Screenshot 2024-09-24 at 14 17 49
wemeetagain commented 5 days ago

Only thing we need to ensure is that @chainsafe/pubkey-index-map supports all the necessary platforms we want to support

twoeths commented 4 days ago

Only thing we need to ensure is that @chainsafe/pubkey-index-map supports all the necessary platforms we want to support

my understand is @chainsafe/pubkey-index-map does not have native dependencies like in @chainsafe/blst or @chainsafe/hashtree so perhaps we're safe

would like @matthewkeil to confirm this, this is the same situation to the napi-rs work we're gonna do for epoch shuffling computation

matthewkeil commented 1 day ago

Only thing we need to ensure is that @chainsafe/pubkey-index-map supports all the necessary platforms we want to support

my understand is @chainsafe/pubkey-index-map does not have native dependencies like in @chainsafe/blst or @chainsafe/hashtree so perhaps we're safe

would like @matthewkeil to confirm this, this is the same situation to the napi-rs work we're gonna do for epoch shuffling computation

Platforms look ok.
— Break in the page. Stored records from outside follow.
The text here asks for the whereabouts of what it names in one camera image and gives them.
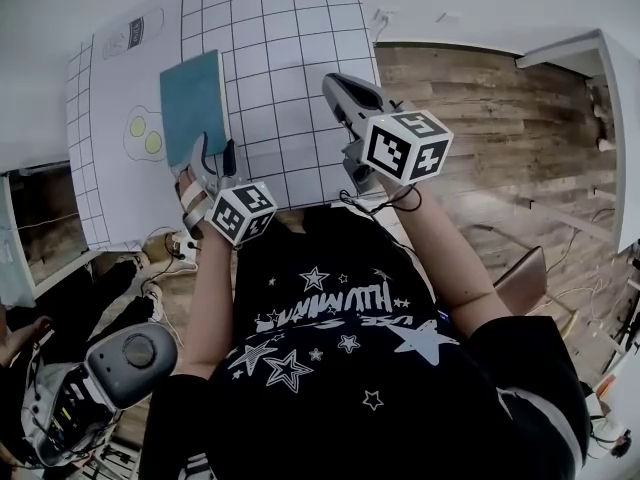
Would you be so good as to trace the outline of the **person's left hand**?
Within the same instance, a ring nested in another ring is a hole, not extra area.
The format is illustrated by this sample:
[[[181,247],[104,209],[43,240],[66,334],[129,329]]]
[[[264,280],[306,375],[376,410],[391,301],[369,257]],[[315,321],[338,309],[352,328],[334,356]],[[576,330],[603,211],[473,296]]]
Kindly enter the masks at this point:
[[[180,171],[176,180],[176,191],[185,213],[208,197],[206,183],[188,166]]]

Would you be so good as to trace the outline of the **white socket block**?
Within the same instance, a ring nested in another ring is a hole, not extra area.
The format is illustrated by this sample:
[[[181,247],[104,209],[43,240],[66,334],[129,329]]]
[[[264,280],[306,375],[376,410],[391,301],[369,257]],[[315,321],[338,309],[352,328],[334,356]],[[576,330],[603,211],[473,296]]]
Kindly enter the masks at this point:
[[[173,231],[166,235],[169,240],[170,254],[184,263],[195,264],[198,252],[198,242],[194,240],[188,231]]]

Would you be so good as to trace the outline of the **black star print shirt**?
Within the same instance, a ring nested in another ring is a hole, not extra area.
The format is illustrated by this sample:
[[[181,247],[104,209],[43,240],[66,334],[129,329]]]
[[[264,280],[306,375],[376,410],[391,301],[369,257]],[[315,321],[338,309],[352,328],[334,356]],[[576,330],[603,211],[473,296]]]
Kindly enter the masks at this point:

I would think we do not want to support musl because of the performance aspect but not sure how important that is relative to having "support for everything"... 🤷‍♂️ I think its ok as is though.

twoeths commented 22 hours ago

metrics after ~9h of deployment on the unstable mainnet node

Screenshot 2024-10-01 at 09 18 35

both heap and gc are improved a little bit